Tetapi merebut kembali Idlib tidaklah mudah. Ini akan lebih sulit dan lebih rumit daripada banyak kampanye militer baru lainnya di bagian selatan negara itu. Ini adalah wilayah yang jauh lebih besar daripada wilayah di selatan, seperti Daraa, Ghouta Timur dan Quneitra, yang direbut kembalo oleh tentara Suriah dalam beberapa bulan terakhir. Idlib lebih banyak dihuni oleh para pemberontak karena banyaknya gencatan senjata yang dilakukan di wilayah selatan sehingga memungkinkan adanya jalur yang aman bagi kelompok pemberontak untuk keluar dari wilayah-wilayah ini untuk masuk ke Idlib.

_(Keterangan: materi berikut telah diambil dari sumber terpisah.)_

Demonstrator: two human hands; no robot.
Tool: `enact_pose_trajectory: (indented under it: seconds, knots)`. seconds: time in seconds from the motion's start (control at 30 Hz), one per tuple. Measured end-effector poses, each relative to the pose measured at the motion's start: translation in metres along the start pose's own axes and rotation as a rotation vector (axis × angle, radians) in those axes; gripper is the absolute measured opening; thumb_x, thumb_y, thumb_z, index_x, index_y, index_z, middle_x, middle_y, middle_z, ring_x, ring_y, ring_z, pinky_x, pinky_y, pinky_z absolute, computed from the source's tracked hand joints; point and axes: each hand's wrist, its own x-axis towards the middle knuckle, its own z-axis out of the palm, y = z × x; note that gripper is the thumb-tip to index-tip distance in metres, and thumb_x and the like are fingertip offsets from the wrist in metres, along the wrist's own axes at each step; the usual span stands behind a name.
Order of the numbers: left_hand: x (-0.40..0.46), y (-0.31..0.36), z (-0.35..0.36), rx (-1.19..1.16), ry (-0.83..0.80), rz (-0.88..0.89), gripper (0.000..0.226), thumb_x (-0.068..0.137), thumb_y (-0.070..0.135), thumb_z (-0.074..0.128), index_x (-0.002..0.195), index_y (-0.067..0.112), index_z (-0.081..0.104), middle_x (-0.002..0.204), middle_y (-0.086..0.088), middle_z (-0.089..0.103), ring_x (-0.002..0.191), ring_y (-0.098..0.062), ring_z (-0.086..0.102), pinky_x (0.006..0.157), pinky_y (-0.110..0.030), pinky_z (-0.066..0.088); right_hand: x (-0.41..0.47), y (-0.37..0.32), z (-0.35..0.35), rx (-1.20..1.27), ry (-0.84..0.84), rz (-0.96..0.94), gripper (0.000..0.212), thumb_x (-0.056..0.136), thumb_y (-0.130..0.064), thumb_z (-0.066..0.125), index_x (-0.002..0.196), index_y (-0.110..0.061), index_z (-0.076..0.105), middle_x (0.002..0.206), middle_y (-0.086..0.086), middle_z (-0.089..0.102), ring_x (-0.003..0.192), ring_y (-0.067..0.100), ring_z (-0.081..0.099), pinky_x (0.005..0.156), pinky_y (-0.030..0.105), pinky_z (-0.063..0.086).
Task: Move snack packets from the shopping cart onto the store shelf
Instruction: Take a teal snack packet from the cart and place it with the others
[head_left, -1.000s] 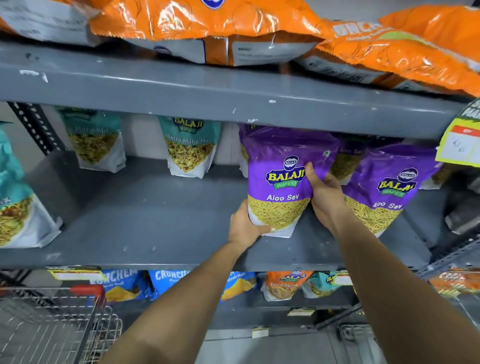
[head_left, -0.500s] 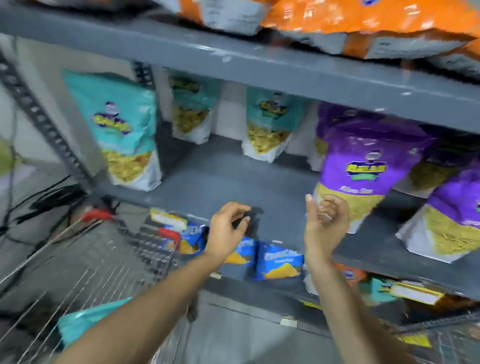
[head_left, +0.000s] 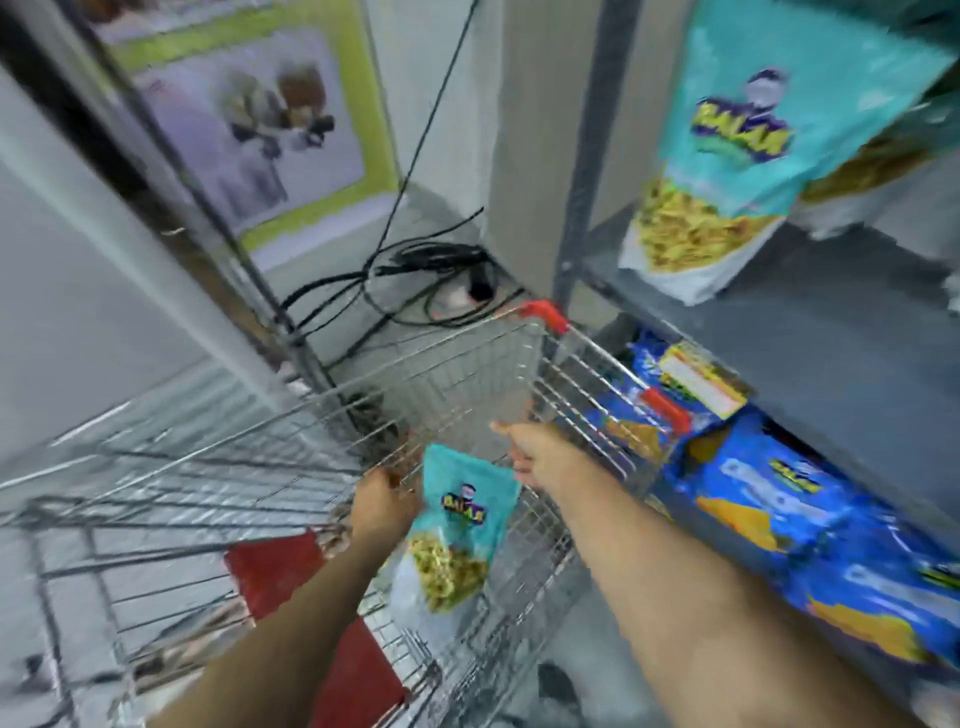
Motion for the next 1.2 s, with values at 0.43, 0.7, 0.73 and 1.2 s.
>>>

Al-Assad harus menghadapi sejumlah pejuang yang jauh lebih besar di Idlib daripada yang dia lakukan dalam pertempuran di Suriah selatan, sehingga menjadikan perang ini lebih berdarah, lebih mahal dan jauh lebih susah untuk diprediksi. Meskipun al-Assad baru-baru ini mengkonsolidasikan kekuasaannya atas sebagian besar negara, sebagian besar pasukannya tidak mampu melakukan operasi ofensif, karena mereka terutama digunakan untuk tugas-tugas garnisun. Ini berarti bahwa korban besar yang mungkin jatuh dari tentara Suriah akan merupakan salah satu kontingen paling berpengalaman dan paling terlatih yang dimiliki Assad – sehingga dapat mendorong kelompok pemberontak untuk menantang rezim di wilayah-wilayah lain, setelah mengetahui bahwa sumber daya militernya akan habis.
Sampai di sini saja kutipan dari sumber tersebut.